Vitir namazını kılmak, sadakayı fıtrı vermek,
kurban kesmek, iki bayram namazını kılmak, ana-babaya hizmet
etmek, kocanın karısına bakması (gücü nisbetinde
yedirip-giydirmesi), yakın akrabaya, bakmakla yükümlü olduklarına
bakmak, kadınların kocalarına hizmette kusur etmemesi de üzerimize
vâcip olan emirlerdendır.
Gizlide, açıkta, iş ve davranışlarımızın
tamamında Allahın beğeneceği şekilde davranmak,
dinimizce kutsal olan değerlerin hepsinde olduğu gibi, Peygamberimizin
ataları, evlâtları, hanımları, ve ashabına hürmette
kusur etmemek; rabıtamızla, üzerimizde hakkı olanlar hizmette
kusur etmemek; arkadaşlarımızı iyilerden seçmek, komşularla
iyi geçinmek; misafire ikram etmek; tevbe etmeye devam ederek günahlarımıza
pişman olmak; kendisi, yakınları, ihvanları ve bütün müslümanların
saadet ve selâmetine dua etmek; kötü akıbet ve fena amellerden Allaha
sığınmak; hakkı hak bilip hakka uymak, bâtılı bâtıl
bilip bâtıldan kaçmak gibi görevleri yeterince ve olduğu kadar
yapmamız gerekir.
Allahü Teâlanın gazabı günahlar arasında gizlidir.
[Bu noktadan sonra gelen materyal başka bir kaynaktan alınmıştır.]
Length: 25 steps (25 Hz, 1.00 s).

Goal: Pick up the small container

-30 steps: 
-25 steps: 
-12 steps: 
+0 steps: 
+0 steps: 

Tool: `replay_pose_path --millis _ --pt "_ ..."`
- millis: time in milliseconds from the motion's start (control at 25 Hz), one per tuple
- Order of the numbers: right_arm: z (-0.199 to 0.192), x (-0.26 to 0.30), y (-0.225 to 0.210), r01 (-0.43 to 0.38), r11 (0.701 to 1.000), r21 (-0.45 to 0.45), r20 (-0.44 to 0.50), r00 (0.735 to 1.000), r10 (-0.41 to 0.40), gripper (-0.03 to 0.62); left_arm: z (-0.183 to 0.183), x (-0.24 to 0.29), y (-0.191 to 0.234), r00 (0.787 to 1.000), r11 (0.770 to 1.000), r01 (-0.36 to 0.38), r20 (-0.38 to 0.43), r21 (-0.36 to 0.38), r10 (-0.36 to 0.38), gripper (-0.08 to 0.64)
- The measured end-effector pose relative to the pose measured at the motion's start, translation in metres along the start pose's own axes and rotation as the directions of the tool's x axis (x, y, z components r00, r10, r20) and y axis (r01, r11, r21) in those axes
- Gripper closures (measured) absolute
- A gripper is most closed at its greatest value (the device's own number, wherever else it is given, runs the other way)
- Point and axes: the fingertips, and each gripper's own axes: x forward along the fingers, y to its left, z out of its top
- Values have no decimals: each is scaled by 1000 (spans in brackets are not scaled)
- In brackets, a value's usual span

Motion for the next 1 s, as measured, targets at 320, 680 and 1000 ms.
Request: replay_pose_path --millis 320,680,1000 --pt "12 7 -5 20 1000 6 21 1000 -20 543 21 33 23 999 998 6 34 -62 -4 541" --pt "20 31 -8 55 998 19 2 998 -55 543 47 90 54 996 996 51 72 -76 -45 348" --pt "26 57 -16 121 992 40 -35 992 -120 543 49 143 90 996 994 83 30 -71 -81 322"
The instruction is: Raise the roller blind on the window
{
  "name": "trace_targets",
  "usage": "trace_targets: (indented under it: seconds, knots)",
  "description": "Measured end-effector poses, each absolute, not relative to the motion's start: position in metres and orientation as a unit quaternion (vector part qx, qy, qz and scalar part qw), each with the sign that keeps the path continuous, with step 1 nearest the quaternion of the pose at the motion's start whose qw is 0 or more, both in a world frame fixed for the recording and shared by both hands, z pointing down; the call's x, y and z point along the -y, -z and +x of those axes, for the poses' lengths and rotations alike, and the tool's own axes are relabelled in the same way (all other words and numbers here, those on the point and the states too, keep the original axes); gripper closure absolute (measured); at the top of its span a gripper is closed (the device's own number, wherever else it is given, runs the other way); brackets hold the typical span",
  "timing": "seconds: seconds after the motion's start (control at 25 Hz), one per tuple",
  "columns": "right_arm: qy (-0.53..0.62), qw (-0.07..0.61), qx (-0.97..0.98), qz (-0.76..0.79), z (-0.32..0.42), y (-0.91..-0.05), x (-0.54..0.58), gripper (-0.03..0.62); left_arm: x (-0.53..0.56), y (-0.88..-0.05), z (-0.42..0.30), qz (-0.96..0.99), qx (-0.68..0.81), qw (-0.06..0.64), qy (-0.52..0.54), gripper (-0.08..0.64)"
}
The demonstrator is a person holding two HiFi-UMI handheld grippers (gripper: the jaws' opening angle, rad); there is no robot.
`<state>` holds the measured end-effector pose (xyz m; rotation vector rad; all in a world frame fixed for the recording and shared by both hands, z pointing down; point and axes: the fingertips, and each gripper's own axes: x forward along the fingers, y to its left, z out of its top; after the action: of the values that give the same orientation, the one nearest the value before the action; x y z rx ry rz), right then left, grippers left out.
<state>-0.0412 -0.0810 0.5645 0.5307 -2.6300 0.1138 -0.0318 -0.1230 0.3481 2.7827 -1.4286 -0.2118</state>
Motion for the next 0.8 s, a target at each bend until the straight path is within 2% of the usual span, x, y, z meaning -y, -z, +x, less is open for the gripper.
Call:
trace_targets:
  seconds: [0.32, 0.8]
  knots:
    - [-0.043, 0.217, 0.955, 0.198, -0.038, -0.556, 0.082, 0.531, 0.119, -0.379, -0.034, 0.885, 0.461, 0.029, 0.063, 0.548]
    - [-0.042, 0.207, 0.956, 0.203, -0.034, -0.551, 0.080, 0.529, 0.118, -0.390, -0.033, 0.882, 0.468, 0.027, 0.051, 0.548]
Celâl
sahibi Allah, bir günah için yüzlerce senelik ibadeti, itaatı boşa
çıkarıp, sahibini sonsuz azaplara atabilir. İkiyüzbin sene
ibadet eden şeytanı kibrinin eseri olarak, Âdemin oğlu Kâbili
adam öldürmesinden, ismi Azamı bilen Belam-ı Bauru dünyaya
meyletmesinden, Bersisa isimli duası makbul bir kulunu da zina yapması
yüzünden cehennemlik yapmıştır. Salebe isimli zâhid bir
sahabi, peygamberimizin bir tavsiyesini tutmaması yüzünden iman nurundan
mahrum edilmiştır. Peygamberimizin Onun için yaptığı
ricaları da Allâhu azimüşşanın kabul etmediği
bildirilmiştir.
Bu yüzden, Allahdan korkup emirlerini yapmak, yasaklarından kaçmak,
peygamberine itaat etmek bize farzdır.
Allahın rızasını kazanabilmek için bu misalleri kulağımıza
küpe, hareketlerimizi ayarlamakta da ibret alma vasıtası yapmalıyız.
Bu vasıtaların en büyüğü peygamberimizin emir ve işaretlerine
uymaktır. Peygambere uyabilmenin aracı, vasıtası da
peygamberin ümmetim ve evlâdım dediği birini vasıta kılmaktır.
Ey iman edenler, Allahdan korkun ve Onun rızasına yaklaşmaya
vasıta arayın. Onun yolunda mücadele yapın ki
kurtuluşa eresiniz. (Maide 35) âyeti kerimesi bu yolu bildirmekte ve bu
vasıtaya işaret etmektedir.
32 farz olarak bilinenler, iman ve İslâmın
yukarda saydığımız farzlarının hac ve zekât dışında
kalanlarının farzları toplamına, iki darp (vurma) ve bir
niyet diye özetlenen teyemmümün farzlarının ilavesinden ibarettir.
Bunların 6sı imanın, 5i İslâmın 12si namazın,
3ü guslün, 4ü abdestin, 2si de teyemmümün farzlarıdır.